Amjad Khan's second over was played out without a wicket falling and five runs were scored. Not so Hall's second over. The first ball had Johnston LBW shaping to play to leg. 15-4-2. Kent gave both opening bowlers only two overs each, keeping them in case of an Irish revival! In fact both did appear again but took no more wickets. In four overs they had four for 15 between them. Kemp, another fast medium bowler, replaced Khan for over five. Botha glanced his first ball and O'Brien brought off a legside catch. 16-5-1. Gillespie joined Morgan who had come in for the seventh ball of the innings but had faced only four balls to date. This scarcity of striking continued. Gillespie faced the first 13 balls of the 19 ball stand with Morgan which produced a much needed 20 runs. Gillespie hit two of his first three balls from Kemp's over for fours through the covers. Treadwell, off spin, replaced Hall, 2-0-8-3, for over six. Gillespie hit his first ball for four over mid-off and the second for another four over mid-on. Min Patel, slow left-arm, replaced Kemp, who had only bowled one over. Morgan played four dot balls in his over. He had now faced eight balls for one run. The ninth ball dismissed him. He came down the pitch to Treadwell, missed, and gave O'Brien another victim. 36-6-1.

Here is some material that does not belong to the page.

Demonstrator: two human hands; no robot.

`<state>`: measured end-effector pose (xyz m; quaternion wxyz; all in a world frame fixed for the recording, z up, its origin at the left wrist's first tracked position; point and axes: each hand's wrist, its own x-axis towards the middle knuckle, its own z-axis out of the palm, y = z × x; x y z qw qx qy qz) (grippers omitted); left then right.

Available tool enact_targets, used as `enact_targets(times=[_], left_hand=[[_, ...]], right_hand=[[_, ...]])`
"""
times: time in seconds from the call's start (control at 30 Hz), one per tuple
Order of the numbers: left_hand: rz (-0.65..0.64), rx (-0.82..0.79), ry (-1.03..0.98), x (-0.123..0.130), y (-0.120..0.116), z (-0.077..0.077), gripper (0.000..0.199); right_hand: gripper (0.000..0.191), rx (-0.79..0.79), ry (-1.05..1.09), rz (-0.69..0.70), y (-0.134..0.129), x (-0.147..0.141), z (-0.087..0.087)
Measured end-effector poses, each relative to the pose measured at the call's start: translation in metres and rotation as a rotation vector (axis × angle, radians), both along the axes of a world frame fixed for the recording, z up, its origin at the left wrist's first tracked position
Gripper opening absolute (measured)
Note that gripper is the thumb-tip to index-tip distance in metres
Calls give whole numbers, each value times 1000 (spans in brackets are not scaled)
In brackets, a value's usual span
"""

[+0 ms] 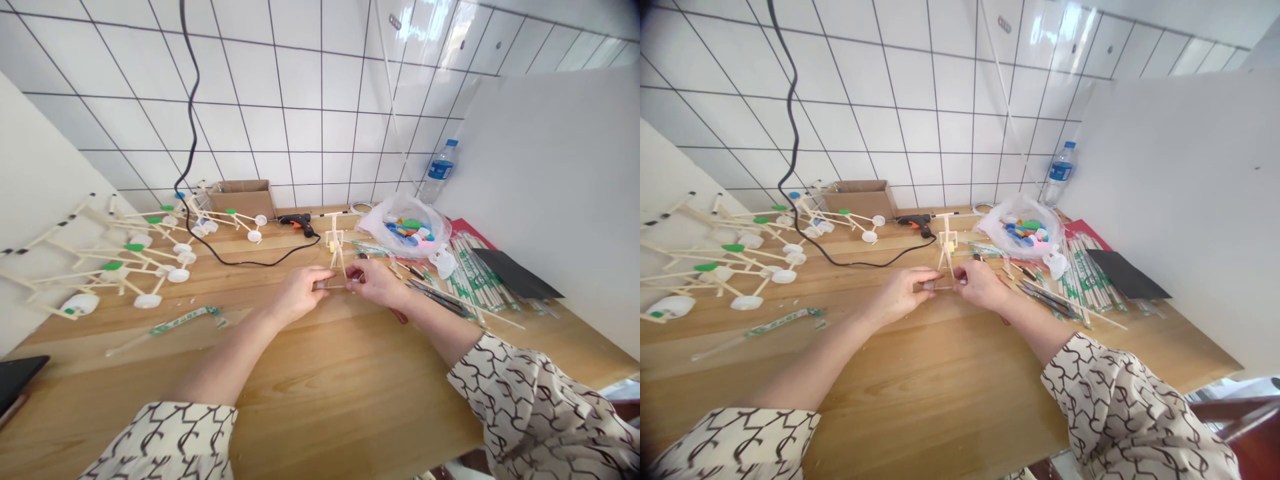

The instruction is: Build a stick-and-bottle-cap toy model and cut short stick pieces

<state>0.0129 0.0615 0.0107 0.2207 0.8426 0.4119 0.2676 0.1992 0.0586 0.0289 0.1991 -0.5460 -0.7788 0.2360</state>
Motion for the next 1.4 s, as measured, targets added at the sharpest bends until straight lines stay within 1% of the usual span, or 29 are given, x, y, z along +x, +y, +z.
enact_targets(times=[0.13, 0.2, 0.37, 0.53, 0.63, 0.97, 1.1, 1.23, 1.4], left_hand=[[7, 1, 3, 0, 0, 0, 31], [6, 1, 2, 0, 0, -1, 31], [2, -2, 4, 0, 0, 0, 31], [8, 9, 0, 1, -2, 2, 31], [10, 6, -5, 1, -2, 3, 32], [12, -2, -12, 2, -3, 4, 31], [8, 5, 3, 1, -2, 3, 31], [-2, -1, 16, 0, -1, 2, 31], [-3, -7, -1, 0, 0, 0, 33]], right_hand=[[10, -23, 113, 14, 1, 4, 2], [11, -18, 137, 4, 1, 7, 5], [17, -12, 110, 14, 0, 17, 8], [29, -17, 100, 14, 2, 21, -1], [29, -20, 67, 17, 2, 18, -5], [29, -38, 53, 33, -5, 10, 4], [33, -2, 37, 52, -6, 11, 1], [40, 70, 28, 87, -7, 13, -3], [44, 154, -40, 188, -7, 15, -2]])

McCallan was next. In five overs, all from the same two bowlers, Treadwell and Patel, 23 runs were added with Gillespie. They came via 14 singles, a 2, a wide and a six over mid-wicket by Gillespie off Treadwell in over 10. Then Gillespie was dropped twice in successive overs. Kemp, running in from mid-wicket, failed to hold a difficult chance off Patel. Next over Treadwell failed to hold a hard caught and bowled chance. Gillespie did not prosper from the escapes. The first ball of Patel's next over, the 13th, bowled him, head up and swinging. 59-7-36. It was a gallant effort by Gillespie to save face and he had now got good scores on successive days. Today he faced 33 balls with a six and four fours, out of only six fours in the innings. There was more to come. In the remaining seven overs of the innings McCallan and John Mooney put on 36 and in the seven overs faced no less than five bowlers! Patel bowled out his allowed five overs, the only one of Kent's six bowlers to do so. Then Van Jaarsveld was given two overs. He was hit for 13 runs and the only four of the stand to mid-wicket by McCallan
Khan, Hall and Kemp were tried but the eighth pair stood firm. 24 of their 36 runs came in singles. Then the rain came on again. They played in it for a little while but came off after 19.5 overs. Then very heavy rain prevented a return. Only Gillespie and McCallan will have fond memories of this match among the Irish.